Assignment | Write the listing below out again word for word, without a single picture.

○ ○ ○

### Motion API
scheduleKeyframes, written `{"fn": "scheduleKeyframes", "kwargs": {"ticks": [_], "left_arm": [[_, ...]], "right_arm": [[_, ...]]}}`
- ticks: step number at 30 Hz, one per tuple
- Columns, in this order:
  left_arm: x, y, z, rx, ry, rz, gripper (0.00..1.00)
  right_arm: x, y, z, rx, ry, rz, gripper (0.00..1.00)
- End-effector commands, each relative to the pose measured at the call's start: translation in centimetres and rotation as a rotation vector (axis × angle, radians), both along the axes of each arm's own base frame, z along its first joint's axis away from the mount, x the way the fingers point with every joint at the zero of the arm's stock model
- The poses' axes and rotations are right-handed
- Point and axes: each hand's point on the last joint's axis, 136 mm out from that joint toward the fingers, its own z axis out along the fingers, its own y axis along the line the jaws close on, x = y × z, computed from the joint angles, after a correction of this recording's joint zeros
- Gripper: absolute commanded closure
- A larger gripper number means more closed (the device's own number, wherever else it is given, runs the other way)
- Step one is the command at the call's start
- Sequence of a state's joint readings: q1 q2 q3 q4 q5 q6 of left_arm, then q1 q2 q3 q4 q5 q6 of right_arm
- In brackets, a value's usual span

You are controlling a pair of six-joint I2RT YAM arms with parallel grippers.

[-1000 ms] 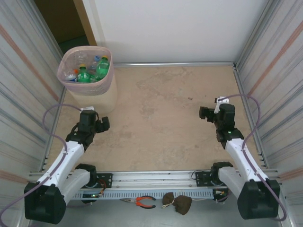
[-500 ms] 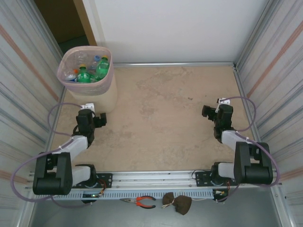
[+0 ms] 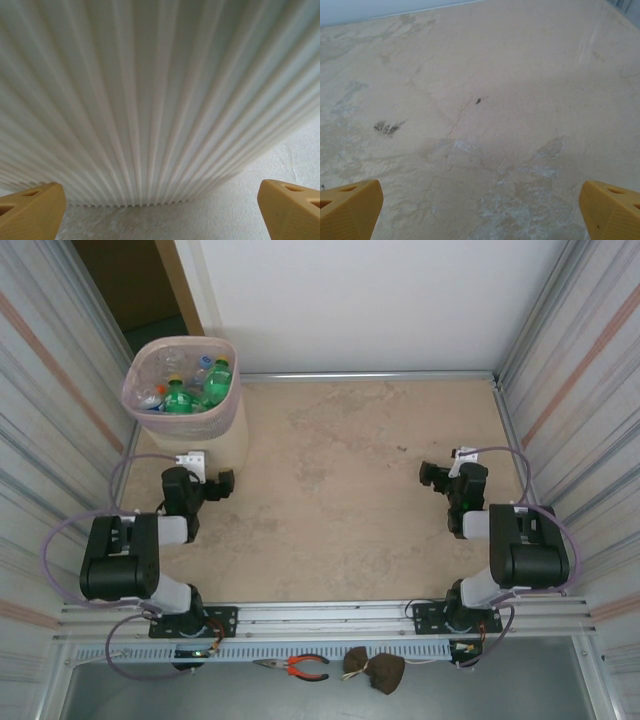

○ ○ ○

Answer space |
### Motion API
scheduleKeyframes, written `{"fn": "scheduleKeyframes", "kwargs": {"ticks": [_], "left_arm": [[_, ...]], "right_arm": [[_, ...]]}}`
- ticks: step number at 30 Hz, one per tuple
- Columns, in this order:
  left_arm: x, y, z, rx, ry, rz, gripper (0.00..1.00)
  right_arm: x, y, z, rx, ry, rz, gripper (0.00..1.00)
- End-effector commands, each relative to the pose measured at the call's start: translation in centimetres and rotation as a rotation vector (axis × angle, radians), both along the axes of each arm's own base frame, z along its first joint's axis away from the mount, x the way the fingers point with every joint at the zero of the arm's stock model
- The poses' axes and rotations are right-handed
- Point and axes: each hand's point on the last joint's axis, 136 mm out from that joint toward the fingers, its own z axis out along the fingers, its own y axis along the line the jaws close on, x = y × z, computed from the joint angles, after a correction of this recording's joint zeros
- Gripper: absolute commanded closure
- A larger gripper number means more closed (the device's own number, wherever else it is given, runs the other way)
- Step one is the command at the call's start
- Sequence of a state's joint readings: q1 q2 q3 q4 q5 q6 of left_arm, then q1 q2 q3 q4 q5 q6 of right_arm
- In brackets, a value's usual span

You are controlling a pair of six-joint I2RT YAM arms with parallel grippers.

[-1000 ms] 
[-500 ms] 
[+0 ms] 

No further output is expected.